● Exercise details
Copy each line of the entries that includes the word "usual".

● Data section
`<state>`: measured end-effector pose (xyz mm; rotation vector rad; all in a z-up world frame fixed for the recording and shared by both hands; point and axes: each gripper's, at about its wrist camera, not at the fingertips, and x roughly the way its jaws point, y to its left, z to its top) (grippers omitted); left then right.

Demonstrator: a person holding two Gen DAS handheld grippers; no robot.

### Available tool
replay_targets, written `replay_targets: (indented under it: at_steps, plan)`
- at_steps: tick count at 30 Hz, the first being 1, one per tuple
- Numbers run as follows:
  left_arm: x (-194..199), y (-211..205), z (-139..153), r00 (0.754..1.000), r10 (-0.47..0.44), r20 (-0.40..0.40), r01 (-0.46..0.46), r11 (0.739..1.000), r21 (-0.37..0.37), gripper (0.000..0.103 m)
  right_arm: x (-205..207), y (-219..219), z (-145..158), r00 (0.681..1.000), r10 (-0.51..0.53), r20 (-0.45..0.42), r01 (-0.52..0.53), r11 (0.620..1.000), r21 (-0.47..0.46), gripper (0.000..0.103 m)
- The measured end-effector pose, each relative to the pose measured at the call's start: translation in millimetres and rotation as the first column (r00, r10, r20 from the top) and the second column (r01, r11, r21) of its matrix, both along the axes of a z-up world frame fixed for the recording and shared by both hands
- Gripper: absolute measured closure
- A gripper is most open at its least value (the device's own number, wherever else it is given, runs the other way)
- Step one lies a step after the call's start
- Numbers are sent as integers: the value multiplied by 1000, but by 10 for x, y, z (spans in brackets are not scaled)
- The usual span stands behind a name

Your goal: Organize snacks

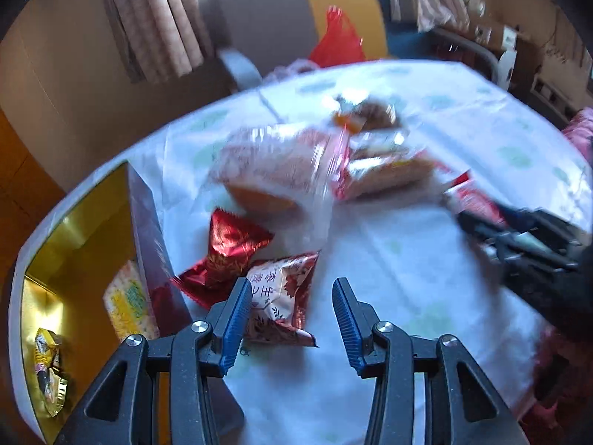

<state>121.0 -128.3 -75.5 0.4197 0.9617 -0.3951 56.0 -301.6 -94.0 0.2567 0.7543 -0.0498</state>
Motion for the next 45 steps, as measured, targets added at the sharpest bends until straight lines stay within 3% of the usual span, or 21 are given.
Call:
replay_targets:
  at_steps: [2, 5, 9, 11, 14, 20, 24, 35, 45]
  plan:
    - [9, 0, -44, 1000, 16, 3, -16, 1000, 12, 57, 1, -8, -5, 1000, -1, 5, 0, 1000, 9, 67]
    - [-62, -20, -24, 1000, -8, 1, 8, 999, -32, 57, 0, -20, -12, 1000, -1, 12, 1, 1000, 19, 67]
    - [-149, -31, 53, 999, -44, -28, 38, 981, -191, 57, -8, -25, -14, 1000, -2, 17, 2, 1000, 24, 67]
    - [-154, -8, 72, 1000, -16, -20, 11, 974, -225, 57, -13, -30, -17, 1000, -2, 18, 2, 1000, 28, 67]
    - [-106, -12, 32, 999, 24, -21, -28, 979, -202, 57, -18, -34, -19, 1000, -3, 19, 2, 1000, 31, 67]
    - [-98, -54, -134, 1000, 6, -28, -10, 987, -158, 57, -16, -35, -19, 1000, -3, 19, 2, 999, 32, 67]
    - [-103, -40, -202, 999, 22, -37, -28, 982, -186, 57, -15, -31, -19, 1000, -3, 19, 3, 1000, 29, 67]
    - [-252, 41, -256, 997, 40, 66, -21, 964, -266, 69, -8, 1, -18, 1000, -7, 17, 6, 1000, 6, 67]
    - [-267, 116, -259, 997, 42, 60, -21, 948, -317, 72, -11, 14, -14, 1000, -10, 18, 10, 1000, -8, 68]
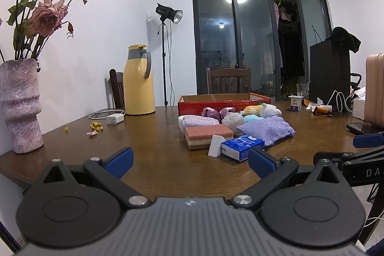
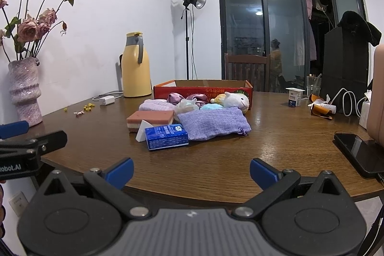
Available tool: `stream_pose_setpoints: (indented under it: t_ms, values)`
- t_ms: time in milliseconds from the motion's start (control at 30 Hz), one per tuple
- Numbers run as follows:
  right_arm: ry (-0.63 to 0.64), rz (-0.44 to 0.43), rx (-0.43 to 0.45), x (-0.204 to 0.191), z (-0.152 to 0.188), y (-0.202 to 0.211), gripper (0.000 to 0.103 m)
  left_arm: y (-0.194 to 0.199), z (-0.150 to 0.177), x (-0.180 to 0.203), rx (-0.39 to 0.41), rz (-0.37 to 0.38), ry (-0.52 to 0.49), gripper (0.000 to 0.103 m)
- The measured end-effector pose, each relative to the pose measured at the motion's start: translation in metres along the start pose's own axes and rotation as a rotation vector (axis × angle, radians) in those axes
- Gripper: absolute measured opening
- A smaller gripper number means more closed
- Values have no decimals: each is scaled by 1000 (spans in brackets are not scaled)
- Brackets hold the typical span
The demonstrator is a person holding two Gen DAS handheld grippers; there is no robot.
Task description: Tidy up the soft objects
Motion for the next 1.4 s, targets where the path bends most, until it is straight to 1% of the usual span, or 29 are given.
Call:
stream_pose_setpoints:
  t_ms: [233, 333, 400, 533, 600, 700, 767, 833, 900, 967, 1033, 1100, 1167, 1233, 1267, 1300, 1333, 1367, 1400]
  values:
    - [-9, -1, 9, 7, -4, -3, 103, -8, 0, -1, 11, -11, 4, 103]
    - [-21, 6, 19, 16, -6, -13, 103, -23, -1, -3, 17, -19, 0, 103]
    - [-31, 11, 16, 23, -7, -24, 103, -37, -2, -5, 0, -19, 3, 103]
    - [-57, 32, 15, 39, -14, -53, 103, -66, -4, -5, -30, 25, 27, 103]
    - [-89, 27, 14, 48, -20, -69, 103, -83, -8, -3, -54, 35, 50, 103]
    - [-115, -6, 16, 58, -32, -94, 103, -108, -17, 2, -93, 88, 101, 103]
    - [-146, -50, 16, 67, -42, -113, 103, -123, -25, 7, -117, 134, 133, 102]
    - [-153, -71, -24, 74, -53, -134, 103, -137, -34, 16, -140, 188, 147, 94]
    - [-121, -72, -68, 80, -64, -155, 103, -158, -45, 27, -197, 266, 155, 74]
    - [-80, -53, -94, 87, -74, -178, 103, -182, -53, 38, -270, 321, 181, 67]
    - [-63, -81, -133, 94, -81, -201, 98, -206, -58, 48, -341, 345, 202, 63]
    - [-76, -114, -185, 101, -87, -224, 82, -232, -60, 59, -408, 347, 213, 63]
    - [-113, -147, -241, 110, -89, -247, 77, -254, -59, 68, -468, 342, 207, 63]
    - [-164, -172, -293, 118, -87, -265, 72, -267, -56, 71, -504, 335, 229, 61]
    - [-190, -190, -315, 121, -85, -271, 63, -273, -55, 74, -517, 354, 235, 53]
    - [-216, -213, -326, 124, -83, -273, 47, -275, -55, 77, -526, 367, 235, 40]
    - [-237, -228, -338, 126, -80, -274, 37, -277, -55, 78, -530, 372, 234, 34]
    - [-249, -221, -340, 127, -78, -272, 20, -276, -56, 80, -521, 381, 233, 29]
    - [-252, -220, -327, 128, -77, -267, 10, -273, -59, 80, -503, 400, 234, 21]
Point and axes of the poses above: each gripper's, at about its wrist camera, not at the fingertips, and y roughly against the way its jaws point, x to its right, z to its underside, the point moved 2 cm from there along -y, roughly the way its jaws point, and after that the axes turned 3 degrees about z, right-handed, at the moved point
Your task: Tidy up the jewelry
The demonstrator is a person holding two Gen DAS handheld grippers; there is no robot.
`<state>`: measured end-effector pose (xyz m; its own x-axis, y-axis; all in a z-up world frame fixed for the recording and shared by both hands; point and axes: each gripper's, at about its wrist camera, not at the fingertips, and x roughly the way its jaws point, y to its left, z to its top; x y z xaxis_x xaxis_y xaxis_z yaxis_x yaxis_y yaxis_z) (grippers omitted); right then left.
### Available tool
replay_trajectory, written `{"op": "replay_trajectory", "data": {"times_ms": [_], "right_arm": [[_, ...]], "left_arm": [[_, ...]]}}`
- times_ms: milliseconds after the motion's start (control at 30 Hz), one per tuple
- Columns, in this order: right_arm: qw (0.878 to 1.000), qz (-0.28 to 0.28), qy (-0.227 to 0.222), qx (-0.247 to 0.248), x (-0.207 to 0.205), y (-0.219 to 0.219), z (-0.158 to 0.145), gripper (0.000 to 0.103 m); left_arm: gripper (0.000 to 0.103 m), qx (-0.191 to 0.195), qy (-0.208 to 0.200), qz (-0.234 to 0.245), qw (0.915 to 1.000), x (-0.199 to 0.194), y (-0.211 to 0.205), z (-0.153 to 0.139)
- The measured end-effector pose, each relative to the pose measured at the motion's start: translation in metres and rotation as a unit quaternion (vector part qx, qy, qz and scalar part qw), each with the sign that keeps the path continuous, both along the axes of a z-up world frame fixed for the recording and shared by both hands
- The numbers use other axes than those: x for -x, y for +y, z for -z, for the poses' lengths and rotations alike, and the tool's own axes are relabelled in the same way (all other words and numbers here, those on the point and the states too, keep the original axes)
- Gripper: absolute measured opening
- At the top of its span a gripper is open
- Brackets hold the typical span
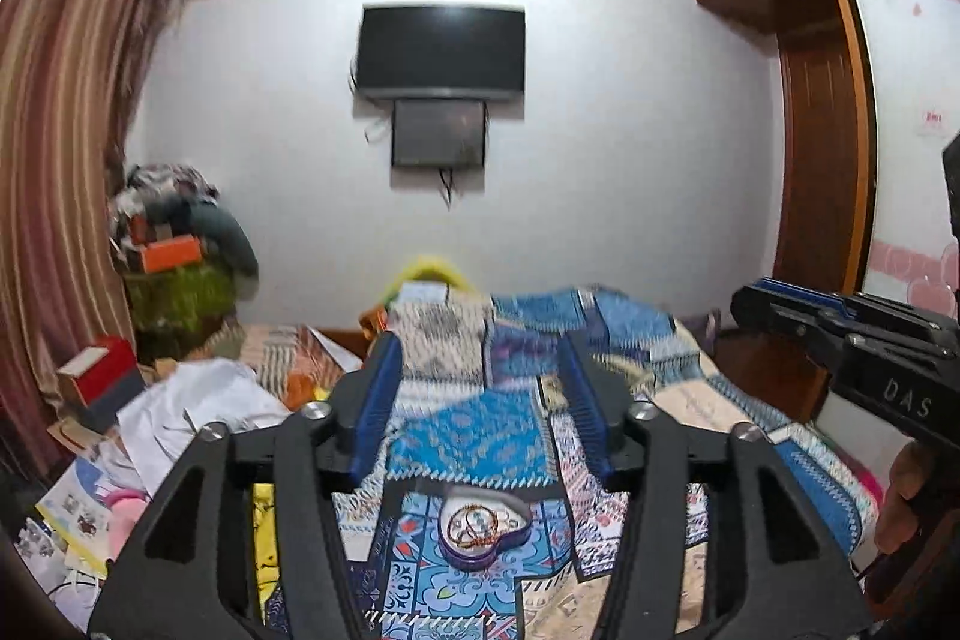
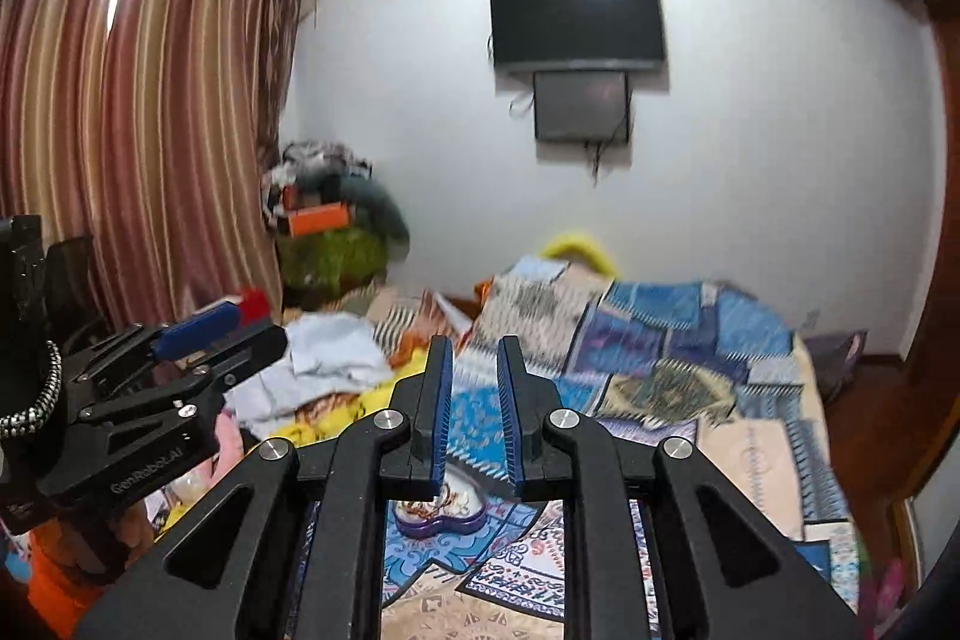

● Exercise answer
- The usual span stands behind a name
Motion for the next 45 steps, as measured, targets added at the sharpest bends until straight lines stay within 3% of the usual span, or 21 are given.
Motion for the next 1.4 s, targets where the path bends most, until it is straight to 1% of the usual span, or 29 are given.

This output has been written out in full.